◆ **Source data**
______________________________
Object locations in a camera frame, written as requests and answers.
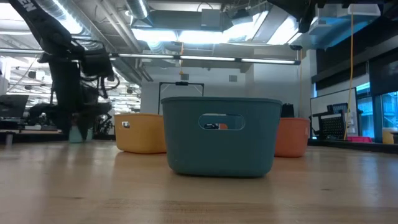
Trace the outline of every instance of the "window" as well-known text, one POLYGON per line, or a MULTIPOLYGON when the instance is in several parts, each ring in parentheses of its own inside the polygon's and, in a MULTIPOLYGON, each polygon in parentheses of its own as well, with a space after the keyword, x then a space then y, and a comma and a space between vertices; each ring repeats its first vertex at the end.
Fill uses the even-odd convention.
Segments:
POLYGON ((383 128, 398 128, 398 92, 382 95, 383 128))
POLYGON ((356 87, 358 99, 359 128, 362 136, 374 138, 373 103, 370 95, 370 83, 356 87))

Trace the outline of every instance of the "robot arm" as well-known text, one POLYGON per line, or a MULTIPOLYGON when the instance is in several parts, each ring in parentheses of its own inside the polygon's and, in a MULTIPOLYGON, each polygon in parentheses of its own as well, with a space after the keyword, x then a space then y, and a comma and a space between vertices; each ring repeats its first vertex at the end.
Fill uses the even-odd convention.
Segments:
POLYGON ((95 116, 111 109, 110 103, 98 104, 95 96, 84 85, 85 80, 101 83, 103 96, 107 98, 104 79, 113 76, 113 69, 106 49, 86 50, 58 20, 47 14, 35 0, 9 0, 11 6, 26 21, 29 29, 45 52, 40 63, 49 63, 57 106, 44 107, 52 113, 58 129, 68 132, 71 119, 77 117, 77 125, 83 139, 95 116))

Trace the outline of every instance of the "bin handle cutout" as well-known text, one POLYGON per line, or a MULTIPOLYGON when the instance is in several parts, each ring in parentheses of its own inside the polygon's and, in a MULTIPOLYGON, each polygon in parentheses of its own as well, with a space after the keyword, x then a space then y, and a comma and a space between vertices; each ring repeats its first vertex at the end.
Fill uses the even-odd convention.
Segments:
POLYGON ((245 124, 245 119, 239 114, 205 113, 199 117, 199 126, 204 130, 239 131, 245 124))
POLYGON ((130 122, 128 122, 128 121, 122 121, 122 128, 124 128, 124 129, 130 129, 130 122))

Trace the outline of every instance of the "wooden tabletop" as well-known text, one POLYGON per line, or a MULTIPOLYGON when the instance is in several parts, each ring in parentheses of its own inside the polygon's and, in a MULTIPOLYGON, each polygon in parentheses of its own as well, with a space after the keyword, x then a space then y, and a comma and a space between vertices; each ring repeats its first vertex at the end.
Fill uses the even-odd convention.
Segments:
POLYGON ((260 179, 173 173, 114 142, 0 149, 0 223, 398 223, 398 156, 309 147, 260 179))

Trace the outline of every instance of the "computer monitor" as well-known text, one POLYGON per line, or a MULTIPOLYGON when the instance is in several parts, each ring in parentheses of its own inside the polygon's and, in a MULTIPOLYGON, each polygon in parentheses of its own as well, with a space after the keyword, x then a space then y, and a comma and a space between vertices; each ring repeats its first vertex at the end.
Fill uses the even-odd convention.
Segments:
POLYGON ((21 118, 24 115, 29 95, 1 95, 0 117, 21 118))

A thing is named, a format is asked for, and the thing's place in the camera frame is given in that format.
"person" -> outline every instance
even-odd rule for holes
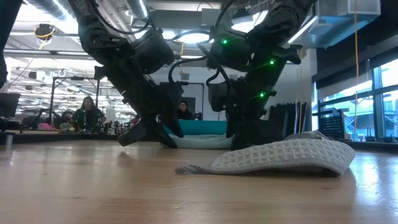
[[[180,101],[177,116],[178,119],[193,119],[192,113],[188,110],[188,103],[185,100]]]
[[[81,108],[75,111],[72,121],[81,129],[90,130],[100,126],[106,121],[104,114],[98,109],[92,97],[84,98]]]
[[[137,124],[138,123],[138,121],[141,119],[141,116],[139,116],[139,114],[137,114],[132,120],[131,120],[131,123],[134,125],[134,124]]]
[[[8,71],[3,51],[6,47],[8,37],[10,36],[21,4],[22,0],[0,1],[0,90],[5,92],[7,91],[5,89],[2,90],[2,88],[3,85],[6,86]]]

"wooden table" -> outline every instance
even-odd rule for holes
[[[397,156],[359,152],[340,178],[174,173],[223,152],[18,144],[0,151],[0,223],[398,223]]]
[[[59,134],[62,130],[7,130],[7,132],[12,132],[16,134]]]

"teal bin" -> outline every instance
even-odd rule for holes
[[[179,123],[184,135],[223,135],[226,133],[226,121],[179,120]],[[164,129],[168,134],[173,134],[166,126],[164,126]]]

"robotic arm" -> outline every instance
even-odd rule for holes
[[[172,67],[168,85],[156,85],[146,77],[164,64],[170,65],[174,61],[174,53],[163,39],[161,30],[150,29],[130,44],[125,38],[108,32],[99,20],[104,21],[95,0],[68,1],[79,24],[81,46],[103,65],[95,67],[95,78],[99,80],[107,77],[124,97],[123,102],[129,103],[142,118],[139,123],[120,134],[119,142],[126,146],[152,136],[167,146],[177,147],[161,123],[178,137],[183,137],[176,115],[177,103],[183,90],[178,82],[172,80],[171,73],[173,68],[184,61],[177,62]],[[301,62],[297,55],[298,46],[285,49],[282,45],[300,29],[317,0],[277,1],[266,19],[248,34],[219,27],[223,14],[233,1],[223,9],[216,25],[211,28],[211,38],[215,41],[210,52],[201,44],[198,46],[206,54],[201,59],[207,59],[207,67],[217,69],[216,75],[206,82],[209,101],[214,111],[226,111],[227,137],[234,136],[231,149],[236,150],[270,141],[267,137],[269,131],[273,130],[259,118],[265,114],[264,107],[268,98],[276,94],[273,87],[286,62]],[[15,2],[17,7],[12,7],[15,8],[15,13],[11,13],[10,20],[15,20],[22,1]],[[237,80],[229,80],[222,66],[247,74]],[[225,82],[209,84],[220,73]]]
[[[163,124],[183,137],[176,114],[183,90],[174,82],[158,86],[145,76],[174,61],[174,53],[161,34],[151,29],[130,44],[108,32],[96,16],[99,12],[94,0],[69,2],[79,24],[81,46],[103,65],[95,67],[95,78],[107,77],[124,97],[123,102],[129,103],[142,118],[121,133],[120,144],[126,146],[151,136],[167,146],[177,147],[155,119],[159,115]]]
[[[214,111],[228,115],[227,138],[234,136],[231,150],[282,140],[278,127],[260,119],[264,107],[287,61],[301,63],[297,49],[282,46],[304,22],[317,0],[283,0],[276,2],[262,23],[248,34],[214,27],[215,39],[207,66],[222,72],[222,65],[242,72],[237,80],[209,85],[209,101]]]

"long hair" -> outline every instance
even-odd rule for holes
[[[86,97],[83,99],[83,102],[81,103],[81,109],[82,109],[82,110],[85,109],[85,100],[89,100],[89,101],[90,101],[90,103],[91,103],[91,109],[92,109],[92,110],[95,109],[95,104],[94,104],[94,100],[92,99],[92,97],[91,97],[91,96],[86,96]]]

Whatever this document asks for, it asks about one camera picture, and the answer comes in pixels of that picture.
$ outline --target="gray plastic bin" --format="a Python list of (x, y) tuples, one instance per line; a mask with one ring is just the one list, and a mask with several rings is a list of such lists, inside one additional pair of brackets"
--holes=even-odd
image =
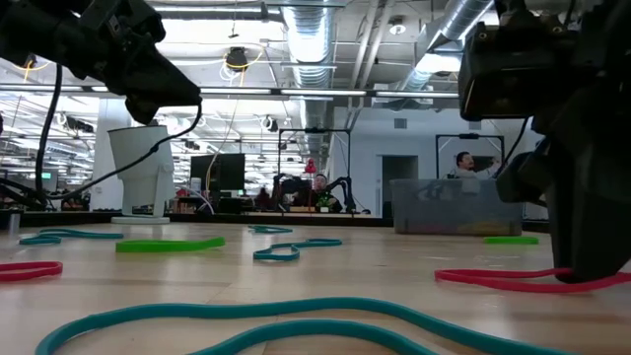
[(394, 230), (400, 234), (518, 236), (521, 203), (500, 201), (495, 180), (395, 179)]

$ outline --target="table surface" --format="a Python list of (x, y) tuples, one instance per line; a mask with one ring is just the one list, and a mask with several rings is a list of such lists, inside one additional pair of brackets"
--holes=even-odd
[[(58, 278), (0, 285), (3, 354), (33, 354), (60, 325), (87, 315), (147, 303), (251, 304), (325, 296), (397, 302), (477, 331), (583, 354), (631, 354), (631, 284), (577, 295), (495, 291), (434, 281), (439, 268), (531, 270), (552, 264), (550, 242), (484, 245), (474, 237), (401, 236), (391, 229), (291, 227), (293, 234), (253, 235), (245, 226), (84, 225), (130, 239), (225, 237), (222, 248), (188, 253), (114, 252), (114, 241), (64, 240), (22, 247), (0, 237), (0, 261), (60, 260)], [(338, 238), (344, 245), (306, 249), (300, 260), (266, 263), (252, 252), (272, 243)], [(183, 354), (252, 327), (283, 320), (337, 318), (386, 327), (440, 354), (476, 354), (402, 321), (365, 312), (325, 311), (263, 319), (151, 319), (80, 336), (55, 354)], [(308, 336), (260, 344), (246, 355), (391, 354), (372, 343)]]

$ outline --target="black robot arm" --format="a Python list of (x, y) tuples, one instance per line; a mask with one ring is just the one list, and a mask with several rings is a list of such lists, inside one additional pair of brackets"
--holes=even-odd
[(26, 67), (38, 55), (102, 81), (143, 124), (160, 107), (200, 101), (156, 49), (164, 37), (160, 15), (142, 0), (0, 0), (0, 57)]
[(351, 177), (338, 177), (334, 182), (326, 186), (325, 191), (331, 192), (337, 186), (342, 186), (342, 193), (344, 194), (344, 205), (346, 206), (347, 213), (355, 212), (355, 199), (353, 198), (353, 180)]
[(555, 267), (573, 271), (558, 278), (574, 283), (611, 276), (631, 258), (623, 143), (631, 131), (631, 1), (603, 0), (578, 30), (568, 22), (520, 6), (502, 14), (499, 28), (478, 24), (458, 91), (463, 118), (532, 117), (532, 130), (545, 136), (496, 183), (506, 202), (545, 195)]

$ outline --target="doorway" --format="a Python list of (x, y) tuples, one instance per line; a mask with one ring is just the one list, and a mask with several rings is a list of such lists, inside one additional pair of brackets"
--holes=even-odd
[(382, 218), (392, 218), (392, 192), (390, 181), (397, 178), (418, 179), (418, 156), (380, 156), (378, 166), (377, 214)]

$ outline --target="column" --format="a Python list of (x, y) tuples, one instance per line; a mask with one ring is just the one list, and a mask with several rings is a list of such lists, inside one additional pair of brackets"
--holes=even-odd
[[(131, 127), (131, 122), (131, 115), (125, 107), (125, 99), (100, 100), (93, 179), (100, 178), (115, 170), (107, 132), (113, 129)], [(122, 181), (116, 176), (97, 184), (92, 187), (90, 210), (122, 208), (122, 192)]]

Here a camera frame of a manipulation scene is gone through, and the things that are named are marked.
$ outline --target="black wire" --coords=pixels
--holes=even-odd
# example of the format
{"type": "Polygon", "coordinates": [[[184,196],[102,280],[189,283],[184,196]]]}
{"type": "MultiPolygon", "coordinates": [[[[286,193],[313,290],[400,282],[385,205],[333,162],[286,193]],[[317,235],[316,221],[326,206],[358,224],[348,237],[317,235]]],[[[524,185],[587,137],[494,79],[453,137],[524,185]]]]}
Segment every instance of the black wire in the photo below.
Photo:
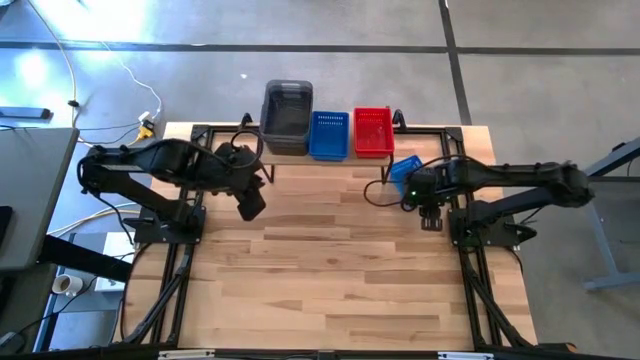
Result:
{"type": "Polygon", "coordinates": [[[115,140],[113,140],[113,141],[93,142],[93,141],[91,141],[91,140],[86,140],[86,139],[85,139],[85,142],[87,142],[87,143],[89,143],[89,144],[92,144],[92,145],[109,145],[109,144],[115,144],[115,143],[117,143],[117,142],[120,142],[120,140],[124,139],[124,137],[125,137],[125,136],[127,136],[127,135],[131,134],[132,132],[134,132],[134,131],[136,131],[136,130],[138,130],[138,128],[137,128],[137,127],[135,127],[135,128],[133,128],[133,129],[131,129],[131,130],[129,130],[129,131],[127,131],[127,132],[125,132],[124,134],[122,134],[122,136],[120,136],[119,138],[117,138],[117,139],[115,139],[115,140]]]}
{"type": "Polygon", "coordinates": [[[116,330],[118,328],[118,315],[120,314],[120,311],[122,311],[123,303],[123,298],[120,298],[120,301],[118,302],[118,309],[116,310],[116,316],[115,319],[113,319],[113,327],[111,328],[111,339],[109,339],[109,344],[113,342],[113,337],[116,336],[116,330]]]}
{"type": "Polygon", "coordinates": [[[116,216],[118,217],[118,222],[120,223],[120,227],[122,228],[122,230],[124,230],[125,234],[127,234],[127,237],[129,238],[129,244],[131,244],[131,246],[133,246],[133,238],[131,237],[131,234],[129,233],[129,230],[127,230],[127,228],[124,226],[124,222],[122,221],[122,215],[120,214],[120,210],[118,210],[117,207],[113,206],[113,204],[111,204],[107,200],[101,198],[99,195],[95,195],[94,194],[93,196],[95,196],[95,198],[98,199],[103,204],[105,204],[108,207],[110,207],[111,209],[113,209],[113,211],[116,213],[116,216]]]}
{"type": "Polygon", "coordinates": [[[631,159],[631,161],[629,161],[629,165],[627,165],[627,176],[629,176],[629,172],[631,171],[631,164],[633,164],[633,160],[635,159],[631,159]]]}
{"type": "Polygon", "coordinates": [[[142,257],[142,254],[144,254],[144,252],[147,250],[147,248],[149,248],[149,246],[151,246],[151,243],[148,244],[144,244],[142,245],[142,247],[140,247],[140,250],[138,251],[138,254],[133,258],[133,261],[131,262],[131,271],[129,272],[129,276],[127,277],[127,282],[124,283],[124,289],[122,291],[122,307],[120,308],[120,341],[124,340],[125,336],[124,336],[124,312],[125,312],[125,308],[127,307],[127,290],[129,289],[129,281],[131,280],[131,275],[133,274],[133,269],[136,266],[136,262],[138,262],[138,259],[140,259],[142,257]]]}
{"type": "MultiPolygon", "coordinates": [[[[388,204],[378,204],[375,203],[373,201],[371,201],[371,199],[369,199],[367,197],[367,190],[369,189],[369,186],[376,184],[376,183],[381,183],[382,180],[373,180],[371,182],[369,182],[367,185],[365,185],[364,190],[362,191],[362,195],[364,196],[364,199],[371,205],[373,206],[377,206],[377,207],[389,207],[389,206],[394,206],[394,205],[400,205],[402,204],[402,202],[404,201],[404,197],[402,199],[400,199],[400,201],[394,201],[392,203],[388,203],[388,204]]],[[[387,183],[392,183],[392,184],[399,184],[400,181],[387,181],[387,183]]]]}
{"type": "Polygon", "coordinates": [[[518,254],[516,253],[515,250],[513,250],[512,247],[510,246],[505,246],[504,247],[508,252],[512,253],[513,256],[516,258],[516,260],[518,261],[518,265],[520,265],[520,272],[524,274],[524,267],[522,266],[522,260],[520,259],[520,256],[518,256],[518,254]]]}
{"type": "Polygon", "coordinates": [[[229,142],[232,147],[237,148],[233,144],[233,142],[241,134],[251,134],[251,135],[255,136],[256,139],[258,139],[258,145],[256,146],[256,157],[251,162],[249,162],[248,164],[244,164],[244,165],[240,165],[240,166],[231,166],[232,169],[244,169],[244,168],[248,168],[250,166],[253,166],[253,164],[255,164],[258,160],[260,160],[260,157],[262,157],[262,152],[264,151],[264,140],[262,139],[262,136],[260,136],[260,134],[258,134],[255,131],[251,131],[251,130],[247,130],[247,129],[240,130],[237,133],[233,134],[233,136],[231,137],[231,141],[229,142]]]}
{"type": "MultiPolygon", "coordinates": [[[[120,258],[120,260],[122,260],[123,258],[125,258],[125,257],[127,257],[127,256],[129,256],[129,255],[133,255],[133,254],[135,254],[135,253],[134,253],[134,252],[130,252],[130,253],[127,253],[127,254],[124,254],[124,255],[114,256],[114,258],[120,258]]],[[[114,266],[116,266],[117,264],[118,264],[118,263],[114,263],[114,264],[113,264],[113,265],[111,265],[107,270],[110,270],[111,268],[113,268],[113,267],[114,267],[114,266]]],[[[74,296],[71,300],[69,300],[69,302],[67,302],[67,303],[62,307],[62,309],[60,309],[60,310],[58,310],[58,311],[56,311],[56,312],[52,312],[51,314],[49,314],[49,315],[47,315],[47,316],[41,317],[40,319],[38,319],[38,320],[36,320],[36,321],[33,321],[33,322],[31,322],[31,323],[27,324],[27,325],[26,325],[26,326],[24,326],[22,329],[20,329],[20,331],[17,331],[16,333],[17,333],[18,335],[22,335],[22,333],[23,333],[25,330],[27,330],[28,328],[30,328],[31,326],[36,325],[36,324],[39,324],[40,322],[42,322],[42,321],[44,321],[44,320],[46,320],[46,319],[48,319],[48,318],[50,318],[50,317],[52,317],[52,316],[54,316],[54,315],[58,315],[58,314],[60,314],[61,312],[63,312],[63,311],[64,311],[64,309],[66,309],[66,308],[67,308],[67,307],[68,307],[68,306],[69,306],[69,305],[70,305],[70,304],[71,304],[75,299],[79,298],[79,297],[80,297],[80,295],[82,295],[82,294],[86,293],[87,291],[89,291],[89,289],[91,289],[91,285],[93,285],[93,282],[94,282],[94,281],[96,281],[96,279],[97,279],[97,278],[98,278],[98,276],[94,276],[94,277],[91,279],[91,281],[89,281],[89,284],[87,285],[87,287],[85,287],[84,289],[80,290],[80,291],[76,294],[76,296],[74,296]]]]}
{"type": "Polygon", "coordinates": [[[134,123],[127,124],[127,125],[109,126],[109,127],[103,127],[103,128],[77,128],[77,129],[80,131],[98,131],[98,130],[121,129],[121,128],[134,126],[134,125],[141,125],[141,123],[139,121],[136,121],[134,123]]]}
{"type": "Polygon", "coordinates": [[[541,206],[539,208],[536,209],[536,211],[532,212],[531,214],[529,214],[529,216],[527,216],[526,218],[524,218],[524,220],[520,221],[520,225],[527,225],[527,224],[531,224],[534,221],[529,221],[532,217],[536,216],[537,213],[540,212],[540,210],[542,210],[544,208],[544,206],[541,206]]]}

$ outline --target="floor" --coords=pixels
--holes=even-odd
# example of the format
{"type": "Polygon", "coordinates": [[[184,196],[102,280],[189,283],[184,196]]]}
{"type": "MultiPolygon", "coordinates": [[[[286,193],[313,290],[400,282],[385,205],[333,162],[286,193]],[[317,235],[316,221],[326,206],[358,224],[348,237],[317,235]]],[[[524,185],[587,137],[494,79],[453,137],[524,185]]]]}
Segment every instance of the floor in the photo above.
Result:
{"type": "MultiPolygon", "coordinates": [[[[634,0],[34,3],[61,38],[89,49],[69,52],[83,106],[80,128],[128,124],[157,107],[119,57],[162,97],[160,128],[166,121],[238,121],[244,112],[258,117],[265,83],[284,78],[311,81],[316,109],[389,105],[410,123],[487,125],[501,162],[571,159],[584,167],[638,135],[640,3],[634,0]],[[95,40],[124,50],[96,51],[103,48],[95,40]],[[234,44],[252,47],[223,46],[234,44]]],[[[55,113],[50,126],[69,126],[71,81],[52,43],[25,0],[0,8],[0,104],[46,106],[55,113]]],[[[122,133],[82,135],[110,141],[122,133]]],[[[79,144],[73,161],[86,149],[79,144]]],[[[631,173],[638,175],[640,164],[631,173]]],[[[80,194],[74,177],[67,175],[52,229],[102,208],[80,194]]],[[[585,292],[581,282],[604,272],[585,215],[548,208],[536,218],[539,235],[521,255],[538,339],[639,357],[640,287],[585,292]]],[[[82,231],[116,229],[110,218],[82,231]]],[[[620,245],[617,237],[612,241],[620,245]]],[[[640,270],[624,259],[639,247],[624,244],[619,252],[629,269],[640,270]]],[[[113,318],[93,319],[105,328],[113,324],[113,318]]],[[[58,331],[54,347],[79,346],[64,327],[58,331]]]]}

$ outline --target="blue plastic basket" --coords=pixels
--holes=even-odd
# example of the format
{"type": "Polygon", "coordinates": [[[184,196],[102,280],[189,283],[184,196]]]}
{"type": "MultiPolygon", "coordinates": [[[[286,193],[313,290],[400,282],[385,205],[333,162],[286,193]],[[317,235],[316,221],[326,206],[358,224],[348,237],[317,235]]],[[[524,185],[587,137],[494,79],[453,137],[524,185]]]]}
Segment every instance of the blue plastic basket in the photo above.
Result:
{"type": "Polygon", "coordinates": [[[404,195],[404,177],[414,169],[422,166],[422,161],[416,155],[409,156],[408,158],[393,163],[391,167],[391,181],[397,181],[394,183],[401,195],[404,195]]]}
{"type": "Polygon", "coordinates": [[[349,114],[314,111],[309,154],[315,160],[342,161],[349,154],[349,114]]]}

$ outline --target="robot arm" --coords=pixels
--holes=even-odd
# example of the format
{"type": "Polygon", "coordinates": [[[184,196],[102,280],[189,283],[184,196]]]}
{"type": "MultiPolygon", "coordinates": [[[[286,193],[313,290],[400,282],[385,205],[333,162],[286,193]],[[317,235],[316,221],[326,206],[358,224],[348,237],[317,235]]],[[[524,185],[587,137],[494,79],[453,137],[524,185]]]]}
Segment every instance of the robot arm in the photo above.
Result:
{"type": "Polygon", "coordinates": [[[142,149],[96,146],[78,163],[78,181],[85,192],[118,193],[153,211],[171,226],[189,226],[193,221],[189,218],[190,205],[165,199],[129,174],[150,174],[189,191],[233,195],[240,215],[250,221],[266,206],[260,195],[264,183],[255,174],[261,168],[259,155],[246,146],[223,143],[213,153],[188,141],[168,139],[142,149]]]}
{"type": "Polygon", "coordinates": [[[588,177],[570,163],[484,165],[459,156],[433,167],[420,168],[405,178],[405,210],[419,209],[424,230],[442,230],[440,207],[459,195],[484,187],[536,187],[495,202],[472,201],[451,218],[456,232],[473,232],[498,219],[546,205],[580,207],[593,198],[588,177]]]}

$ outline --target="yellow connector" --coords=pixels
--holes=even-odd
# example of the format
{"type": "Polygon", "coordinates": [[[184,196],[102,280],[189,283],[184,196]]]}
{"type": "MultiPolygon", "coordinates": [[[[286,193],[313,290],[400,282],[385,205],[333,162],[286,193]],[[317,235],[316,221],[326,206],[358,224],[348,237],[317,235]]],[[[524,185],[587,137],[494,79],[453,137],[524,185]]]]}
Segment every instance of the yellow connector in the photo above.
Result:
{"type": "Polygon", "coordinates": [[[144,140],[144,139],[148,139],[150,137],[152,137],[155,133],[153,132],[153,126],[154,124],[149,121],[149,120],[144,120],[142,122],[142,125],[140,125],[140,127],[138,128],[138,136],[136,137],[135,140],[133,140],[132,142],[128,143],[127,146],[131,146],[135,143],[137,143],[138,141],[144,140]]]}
______________________________
◆ **Task directions**
Find the lines above that contain the string "rings" and answer with how many there are, nothing else.

◆ **Problem solution**
5